Scientists at Newcastle University are providing insights on how a traditional Christmas dinner can be more than just a delicious feast – it can also be beneficial to our health.
The study highlights how certain cooking methods and ingredients can be added to holiday meals to contribute to our overall well-being.
Steaming Brussels sprouts is the best method to retain beneficial compounds that may help combat chronic diseases like diabetes and cancer.
Brussels sprouts, part of the cruciferous vegetable family, are rich in glucosinolates. These molecules play a role in repairing damaged DNA and can trigger the death of cancerous cells.
Dr. Kirsten Brandt, a senior lecturer at Newcastle University, emphasized the superiority of steaming over boiling or roasting Brussels sprouts.
“If you boil the Brussels sprouts then you lose a lot of the important compounds into the water,” said Dr. Brandt. “If you roast them, they are being broken down during the cooking, so steaming is the one that gives most of these tasty and healthy compounds in the final product.”
The experts determined that the regular consumption of carrots, a popular side dish, is associated with a significant reduction in cancer risk.
The researchers conducted a comprehensive review and meta-analysis involving nearly 200 studies.
They found that eating five servings of carrots weekly can lower the risk of developing any type of cancer by 20 percent. Even a single weekly serving of carrots was associated with a four percent reduction in cancer risk.
Unlike previous studies that concentrated on beta-carotene, this research looked at the broader spectrum of compounds in carrots, particularly polyacetylenes, which lack color but exhibit strong anti-cancer properties.

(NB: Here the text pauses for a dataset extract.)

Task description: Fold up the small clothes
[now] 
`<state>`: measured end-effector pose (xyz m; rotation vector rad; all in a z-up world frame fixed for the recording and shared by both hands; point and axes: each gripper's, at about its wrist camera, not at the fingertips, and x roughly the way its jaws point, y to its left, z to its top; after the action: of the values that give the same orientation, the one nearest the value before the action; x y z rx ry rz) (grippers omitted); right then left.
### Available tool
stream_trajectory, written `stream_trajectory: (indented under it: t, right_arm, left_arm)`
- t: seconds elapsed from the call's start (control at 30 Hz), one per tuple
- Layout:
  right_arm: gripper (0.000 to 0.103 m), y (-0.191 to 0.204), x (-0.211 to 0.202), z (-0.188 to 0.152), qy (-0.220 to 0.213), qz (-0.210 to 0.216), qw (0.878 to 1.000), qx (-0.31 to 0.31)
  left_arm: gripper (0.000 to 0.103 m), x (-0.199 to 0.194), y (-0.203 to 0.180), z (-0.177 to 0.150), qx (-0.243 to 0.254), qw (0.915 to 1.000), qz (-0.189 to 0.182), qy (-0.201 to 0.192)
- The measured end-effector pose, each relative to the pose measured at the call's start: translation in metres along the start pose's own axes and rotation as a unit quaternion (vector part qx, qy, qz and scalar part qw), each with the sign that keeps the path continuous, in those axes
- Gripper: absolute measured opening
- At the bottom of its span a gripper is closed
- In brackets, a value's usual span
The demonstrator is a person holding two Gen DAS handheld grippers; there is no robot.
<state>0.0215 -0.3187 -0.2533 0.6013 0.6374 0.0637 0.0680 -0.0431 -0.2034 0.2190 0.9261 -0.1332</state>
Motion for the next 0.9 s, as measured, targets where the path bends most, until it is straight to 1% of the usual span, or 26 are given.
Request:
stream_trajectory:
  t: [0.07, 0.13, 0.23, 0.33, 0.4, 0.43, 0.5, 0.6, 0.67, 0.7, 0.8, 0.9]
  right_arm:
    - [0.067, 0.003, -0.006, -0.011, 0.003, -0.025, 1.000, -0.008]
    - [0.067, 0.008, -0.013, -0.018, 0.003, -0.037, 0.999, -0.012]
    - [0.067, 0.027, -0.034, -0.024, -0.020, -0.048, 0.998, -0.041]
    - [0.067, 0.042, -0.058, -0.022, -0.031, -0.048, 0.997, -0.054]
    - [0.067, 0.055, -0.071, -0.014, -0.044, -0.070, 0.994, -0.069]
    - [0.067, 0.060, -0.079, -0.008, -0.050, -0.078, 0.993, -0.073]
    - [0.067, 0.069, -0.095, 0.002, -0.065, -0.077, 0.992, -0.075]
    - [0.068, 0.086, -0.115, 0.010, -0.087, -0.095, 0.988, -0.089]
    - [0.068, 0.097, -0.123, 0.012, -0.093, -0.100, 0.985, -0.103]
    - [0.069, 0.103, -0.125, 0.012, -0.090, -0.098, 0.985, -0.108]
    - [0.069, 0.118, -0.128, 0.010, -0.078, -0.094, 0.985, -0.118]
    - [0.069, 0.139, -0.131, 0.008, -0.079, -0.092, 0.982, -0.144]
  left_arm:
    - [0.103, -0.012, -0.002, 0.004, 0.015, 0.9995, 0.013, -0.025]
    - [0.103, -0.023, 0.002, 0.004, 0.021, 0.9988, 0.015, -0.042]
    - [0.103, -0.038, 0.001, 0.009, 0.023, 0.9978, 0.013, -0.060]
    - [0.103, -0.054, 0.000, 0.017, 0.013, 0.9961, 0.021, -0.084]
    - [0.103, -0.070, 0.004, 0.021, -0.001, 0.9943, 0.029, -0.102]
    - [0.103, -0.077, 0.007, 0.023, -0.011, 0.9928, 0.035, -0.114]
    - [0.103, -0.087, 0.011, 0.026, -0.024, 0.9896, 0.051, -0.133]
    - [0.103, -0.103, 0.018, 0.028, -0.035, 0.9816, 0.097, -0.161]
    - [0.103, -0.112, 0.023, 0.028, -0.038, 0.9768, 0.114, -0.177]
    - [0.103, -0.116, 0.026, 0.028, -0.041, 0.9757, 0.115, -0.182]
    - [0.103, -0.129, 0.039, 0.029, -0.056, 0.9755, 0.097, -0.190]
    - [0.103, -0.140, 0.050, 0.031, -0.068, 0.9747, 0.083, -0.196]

“Many researchers have noticed the benefits of carrots previously, and this is a reason why there was so much data for us to analyze. However, most of the previous studies focused on beta-carotene, one of the orange carotenoid phytochemicals, which give the orange carrots their color,” said PhD student Charles Ojobor, who led the study.
“Unfortunately, beta-carotene did not show much beneficial effect on cancer in controlled experiments.”
“As a result, we studied carrots due to their content of a different type of phytochemicals, polyacetylenes, which are colorless but have strong effects on cancer.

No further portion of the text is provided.